办公室的隔音门重重闭合,将走廊里细碎的脚步声隔绝在外。顾有为解开警服最上方的铜扣,往儿子杯里续了点热水,茶叶在杯底沉沉浮浮:"你妈昨天在电话里把我骂得狗血淋头,说我'官越做越大,家越回越少'。"他顿了顿,目光扫过儿子肩章上崭新的中尉军衔,"倒是你,在部队立了两次三等功,比我当年强。"

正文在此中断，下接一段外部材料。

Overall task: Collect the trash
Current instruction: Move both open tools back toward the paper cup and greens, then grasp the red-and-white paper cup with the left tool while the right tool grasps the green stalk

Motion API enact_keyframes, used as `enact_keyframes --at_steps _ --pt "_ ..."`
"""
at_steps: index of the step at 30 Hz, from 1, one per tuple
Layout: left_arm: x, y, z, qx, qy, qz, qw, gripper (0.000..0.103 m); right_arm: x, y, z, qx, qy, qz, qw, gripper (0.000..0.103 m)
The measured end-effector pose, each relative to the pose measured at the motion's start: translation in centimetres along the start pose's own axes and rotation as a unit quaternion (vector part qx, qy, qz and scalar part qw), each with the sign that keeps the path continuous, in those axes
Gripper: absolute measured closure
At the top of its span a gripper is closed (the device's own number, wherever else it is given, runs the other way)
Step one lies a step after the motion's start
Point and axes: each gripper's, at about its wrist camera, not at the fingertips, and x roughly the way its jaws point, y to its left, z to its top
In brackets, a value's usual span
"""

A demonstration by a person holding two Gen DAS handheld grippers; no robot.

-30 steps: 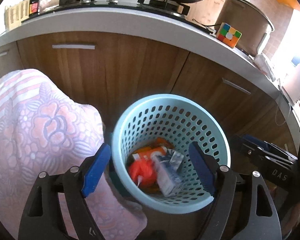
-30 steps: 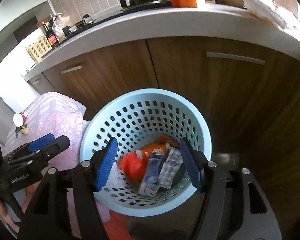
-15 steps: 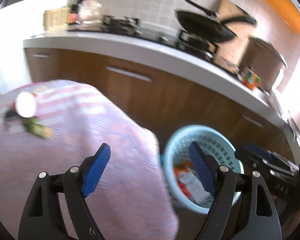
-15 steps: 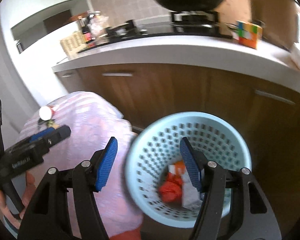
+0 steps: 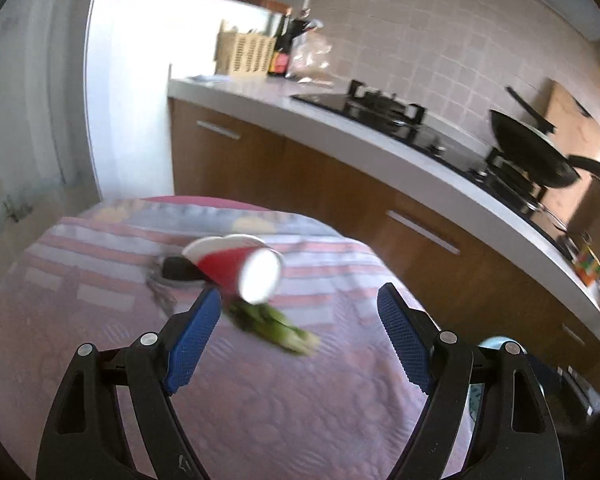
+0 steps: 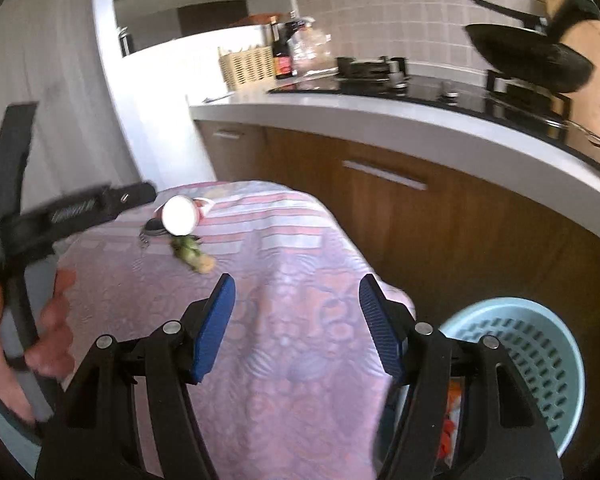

顾靖抓起杯子猛灌一口,烫得直哈气:"您可别拿我比,当年您在边境线上..."话没说完就被顾有为抬手打断:"少给我戴高帽。这次调任公安厅,是省委盯着平安建设这块硬骨头,点名要我啃下来。"他压低声音,指了指窗外黑沉沉的夜空,"老领导刘正夯临走前说,这位置坐上去容易,坐稳了难。"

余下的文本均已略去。